#### Task statement:
Repeat nothing but the line containing "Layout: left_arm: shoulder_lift" and the lines that follow it, up to and including the last line of the data below.

#### Material for the task:
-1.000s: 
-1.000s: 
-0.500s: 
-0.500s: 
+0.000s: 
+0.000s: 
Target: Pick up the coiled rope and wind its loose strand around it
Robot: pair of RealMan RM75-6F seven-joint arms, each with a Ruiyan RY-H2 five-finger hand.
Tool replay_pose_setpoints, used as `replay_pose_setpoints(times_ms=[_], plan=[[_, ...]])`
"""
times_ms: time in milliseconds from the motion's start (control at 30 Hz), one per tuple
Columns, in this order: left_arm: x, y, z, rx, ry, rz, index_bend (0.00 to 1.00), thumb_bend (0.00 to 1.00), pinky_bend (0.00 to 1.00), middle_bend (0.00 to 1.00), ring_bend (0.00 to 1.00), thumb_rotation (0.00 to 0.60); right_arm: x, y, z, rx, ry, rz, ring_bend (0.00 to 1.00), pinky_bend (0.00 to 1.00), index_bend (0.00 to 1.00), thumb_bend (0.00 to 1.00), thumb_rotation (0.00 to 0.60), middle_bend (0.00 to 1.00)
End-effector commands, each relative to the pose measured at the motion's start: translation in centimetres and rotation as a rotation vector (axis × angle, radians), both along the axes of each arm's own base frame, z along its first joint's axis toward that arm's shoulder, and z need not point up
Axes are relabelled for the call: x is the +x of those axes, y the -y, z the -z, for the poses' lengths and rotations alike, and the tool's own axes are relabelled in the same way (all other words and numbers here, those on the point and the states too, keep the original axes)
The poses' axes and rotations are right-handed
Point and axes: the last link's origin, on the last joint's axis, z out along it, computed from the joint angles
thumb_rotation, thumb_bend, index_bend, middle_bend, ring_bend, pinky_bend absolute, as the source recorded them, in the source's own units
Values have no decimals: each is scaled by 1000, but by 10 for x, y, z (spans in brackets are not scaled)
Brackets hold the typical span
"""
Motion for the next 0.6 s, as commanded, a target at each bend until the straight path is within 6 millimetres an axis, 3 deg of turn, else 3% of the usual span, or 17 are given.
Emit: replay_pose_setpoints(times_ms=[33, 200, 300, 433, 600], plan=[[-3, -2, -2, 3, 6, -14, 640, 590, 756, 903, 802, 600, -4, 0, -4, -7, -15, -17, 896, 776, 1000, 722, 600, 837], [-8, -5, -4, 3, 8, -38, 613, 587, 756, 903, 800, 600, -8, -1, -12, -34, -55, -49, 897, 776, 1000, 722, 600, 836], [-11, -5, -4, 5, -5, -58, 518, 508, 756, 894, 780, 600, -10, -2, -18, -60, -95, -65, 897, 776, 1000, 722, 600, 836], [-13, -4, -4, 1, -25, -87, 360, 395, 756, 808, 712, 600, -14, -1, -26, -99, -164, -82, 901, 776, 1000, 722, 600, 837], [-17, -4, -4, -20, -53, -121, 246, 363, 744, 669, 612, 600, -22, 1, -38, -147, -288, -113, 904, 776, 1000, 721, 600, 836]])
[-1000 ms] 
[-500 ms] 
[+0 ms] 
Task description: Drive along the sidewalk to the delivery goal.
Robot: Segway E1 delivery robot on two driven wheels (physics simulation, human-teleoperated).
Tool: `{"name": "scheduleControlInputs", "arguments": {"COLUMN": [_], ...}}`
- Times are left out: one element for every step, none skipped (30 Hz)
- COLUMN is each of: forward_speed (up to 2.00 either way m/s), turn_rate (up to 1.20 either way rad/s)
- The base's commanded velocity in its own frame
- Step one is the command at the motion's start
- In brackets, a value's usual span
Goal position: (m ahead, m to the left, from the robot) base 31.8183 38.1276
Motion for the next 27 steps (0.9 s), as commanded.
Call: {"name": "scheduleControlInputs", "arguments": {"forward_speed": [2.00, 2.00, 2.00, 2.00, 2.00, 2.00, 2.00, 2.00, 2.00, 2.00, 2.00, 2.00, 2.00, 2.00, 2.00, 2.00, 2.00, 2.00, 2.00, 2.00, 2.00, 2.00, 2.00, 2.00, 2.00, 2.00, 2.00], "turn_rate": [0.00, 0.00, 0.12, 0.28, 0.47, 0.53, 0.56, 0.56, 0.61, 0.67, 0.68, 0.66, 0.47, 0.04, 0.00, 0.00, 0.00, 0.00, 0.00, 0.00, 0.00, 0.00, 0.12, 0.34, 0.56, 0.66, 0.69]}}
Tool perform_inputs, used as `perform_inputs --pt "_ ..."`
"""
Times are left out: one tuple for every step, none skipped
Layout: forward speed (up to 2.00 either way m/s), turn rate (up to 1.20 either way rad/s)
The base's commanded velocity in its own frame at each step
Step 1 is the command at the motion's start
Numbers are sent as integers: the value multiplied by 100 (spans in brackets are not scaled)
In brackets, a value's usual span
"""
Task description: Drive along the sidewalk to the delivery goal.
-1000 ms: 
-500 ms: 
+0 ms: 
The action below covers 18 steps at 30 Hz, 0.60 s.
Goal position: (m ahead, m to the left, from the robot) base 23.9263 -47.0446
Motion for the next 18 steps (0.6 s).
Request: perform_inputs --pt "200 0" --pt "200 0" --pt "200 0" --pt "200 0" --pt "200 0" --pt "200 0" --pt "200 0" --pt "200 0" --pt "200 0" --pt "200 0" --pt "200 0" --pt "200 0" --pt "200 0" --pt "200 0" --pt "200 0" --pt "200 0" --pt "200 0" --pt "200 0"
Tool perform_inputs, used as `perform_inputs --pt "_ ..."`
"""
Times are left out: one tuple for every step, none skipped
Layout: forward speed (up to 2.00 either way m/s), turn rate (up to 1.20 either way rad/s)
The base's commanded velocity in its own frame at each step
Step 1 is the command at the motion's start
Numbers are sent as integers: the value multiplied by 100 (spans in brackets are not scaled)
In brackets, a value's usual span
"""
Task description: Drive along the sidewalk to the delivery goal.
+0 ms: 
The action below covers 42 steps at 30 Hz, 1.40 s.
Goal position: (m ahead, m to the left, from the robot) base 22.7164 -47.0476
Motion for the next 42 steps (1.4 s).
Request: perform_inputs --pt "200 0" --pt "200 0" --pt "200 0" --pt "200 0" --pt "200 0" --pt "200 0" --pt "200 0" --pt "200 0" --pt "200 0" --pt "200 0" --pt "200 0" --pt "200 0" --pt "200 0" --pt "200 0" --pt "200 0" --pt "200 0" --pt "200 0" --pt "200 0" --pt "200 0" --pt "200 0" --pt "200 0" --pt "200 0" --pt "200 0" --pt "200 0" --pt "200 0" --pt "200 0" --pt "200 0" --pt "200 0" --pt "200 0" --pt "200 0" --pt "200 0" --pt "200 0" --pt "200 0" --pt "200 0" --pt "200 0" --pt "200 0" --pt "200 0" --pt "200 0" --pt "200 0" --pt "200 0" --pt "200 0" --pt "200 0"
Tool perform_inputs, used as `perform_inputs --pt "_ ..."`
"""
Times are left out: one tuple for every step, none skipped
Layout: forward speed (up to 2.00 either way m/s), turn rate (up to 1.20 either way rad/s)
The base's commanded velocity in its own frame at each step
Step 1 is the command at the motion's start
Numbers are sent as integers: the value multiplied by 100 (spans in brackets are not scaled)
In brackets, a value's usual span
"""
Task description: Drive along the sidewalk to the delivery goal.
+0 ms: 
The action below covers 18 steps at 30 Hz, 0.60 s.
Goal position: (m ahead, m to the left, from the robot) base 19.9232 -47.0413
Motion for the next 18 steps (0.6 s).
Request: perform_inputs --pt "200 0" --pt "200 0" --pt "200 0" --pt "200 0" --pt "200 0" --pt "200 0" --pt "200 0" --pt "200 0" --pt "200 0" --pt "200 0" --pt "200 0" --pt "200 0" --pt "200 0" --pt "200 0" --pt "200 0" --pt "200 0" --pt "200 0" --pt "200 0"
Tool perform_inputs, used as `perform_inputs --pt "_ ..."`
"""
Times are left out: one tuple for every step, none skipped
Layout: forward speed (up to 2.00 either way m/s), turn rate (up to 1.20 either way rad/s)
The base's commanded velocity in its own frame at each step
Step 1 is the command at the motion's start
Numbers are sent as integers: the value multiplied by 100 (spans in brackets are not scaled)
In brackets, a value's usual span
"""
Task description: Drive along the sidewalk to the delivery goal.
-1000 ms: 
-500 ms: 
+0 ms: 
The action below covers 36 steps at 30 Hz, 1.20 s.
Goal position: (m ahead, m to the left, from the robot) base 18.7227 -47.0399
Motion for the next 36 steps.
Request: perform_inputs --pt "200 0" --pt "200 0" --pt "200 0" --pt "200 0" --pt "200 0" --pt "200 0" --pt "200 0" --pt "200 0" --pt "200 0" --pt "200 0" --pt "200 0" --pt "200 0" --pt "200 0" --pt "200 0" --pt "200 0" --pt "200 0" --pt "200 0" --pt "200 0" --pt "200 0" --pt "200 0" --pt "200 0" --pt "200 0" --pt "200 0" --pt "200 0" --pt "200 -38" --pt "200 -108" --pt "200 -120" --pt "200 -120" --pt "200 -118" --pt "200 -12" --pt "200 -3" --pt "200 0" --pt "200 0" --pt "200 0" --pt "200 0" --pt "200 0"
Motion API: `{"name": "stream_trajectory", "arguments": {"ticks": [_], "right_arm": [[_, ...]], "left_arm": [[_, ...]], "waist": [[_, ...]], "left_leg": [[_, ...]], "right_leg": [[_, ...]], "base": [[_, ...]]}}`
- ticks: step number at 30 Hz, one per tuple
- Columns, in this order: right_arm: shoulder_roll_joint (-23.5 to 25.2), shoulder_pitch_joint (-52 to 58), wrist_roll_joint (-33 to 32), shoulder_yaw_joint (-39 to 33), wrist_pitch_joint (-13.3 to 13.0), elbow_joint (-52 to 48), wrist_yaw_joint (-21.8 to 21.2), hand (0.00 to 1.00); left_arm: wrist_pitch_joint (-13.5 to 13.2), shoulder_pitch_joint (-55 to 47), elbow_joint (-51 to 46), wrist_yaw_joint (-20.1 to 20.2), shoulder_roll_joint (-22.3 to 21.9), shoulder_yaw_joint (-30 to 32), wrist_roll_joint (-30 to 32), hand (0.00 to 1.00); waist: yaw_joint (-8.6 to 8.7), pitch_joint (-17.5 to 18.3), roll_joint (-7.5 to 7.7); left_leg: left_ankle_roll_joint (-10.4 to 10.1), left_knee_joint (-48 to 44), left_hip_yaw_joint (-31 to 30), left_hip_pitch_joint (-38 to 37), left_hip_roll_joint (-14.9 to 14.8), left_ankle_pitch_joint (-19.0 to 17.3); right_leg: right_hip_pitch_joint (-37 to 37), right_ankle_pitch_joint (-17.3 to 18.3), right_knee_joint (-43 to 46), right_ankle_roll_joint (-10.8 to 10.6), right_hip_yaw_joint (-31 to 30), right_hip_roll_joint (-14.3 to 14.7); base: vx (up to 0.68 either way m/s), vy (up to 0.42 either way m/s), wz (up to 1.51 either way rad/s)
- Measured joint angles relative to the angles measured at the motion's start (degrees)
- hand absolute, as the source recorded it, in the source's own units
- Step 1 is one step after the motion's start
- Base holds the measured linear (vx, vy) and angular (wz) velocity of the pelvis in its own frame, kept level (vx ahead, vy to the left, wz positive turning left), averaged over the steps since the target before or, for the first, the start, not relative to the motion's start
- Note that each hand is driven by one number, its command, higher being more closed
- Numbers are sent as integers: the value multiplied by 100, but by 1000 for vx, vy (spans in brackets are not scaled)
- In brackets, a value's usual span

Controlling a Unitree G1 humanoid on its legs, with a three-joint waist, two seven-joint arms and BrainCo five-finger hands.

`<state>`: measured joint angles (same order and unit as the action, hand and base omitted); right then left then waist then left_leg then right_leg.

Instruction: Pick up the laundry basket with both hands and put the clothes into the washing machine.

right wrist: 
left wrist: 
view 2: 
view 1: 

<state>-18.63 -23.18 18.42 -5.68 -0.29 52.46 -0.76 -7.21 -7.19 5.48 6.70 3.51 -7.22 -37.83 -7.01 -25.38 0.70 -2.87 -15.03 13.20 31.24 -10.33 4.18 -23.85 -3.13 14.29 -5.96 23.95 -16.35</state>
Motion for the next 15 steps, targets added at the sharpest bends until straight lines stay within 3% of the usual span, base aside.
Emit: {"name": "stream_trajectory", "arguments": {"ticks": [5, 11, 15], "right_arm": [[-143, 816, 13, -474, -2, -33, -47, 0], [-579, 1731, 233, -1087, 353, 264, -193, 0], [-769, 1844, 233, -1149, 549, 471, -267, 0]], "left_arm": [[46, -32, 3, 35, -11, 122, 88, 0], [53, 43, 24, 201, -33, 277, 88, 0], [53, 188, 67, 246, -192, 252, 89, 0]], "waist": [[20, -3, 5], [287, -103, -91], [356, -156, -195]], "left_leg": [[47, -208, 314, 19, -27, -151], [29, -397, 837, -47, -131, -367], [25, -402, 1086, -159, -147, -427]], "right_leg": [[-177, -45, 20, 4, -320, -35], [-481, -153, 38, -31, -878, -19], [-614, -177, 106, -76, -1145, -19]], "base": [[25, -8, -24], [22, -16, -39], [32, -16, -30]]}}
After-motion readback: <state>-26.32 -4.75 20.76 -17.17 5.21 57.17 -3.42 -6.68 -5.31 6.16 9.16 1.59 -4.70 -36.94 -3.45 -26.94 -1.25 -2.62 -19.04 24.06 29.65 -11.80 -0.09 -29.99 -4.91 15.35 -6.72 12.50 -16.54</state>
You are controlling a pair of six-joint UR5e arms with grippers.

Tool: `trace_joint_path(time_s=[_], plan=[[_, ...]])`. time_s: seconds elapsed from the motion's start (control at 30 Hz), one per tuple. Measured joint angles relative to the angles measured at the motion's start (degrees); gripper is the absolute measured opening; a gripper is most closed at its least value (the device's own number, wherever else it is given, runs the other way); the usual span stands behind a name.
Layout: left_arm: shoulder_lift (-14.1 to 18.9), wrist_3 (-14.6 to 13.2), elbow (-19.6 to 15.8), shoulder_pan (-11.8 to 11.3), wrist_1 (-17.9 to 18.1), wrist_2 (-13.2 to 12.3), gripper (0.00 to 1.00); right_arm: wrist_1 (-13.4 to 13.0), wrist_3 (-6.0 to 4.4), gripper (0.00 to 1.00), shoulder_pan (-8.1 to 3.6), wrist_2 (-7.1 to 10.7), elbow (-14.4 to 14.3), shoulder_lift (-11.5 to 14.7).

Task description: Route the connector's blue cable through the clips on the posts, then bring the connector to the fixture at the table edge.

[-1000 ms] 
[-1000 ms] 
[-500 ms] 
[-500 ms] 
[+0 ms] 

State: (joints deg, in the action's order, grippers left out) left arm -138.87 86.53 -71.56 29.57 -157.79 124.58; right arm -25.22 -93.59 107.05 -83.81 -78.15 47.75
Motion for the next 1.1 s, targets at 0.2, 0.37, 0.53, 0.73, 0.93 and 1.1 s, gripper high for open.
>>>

#### Your solution:
Layout: left_arm: shoulder_lift (-14.1 to 18.9), wrist_3 (-14.6 to 13.2), elbow (-19.6 to 15.8), shoulder_pan (-11.8 to 11.3), wrist_1 (-17.9 to 18.1), wrist_2 (-13.2 to 12.3), gripper (0.00 to 1.00); right_arm: wrist_1 (-13.4 to 13.0), wrist_3 (-6.0 to 4.4), gripper (0.00 to 1.00), shoulder_pan (-8.1 to 3.6), wrist_2 (-7.1 to 10.7), elbow (-14.4 to 14.3), shoulder_lift (-11.5 to 14.7).

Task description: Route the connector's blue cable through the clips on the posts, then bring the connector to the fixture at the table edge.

[-1000 ms] 
[-1000 ms] 
[-500 ms] 
[-500 ms] 
[+0 ms] 

State: (joints deg, in the action's order, grippers left out) left arm -138.87 86.53 -71.56 29.57 -157.79 124.58; right arm -25.22 -93.59 107.05 -83.81 -78.15 47.75
Motion for the next 1.1 s, targets at 0.2, 0.37, 0.53, 0.73, 0.93 and 1.1 s, gripper high for open.
>>>

The exercise output is complete.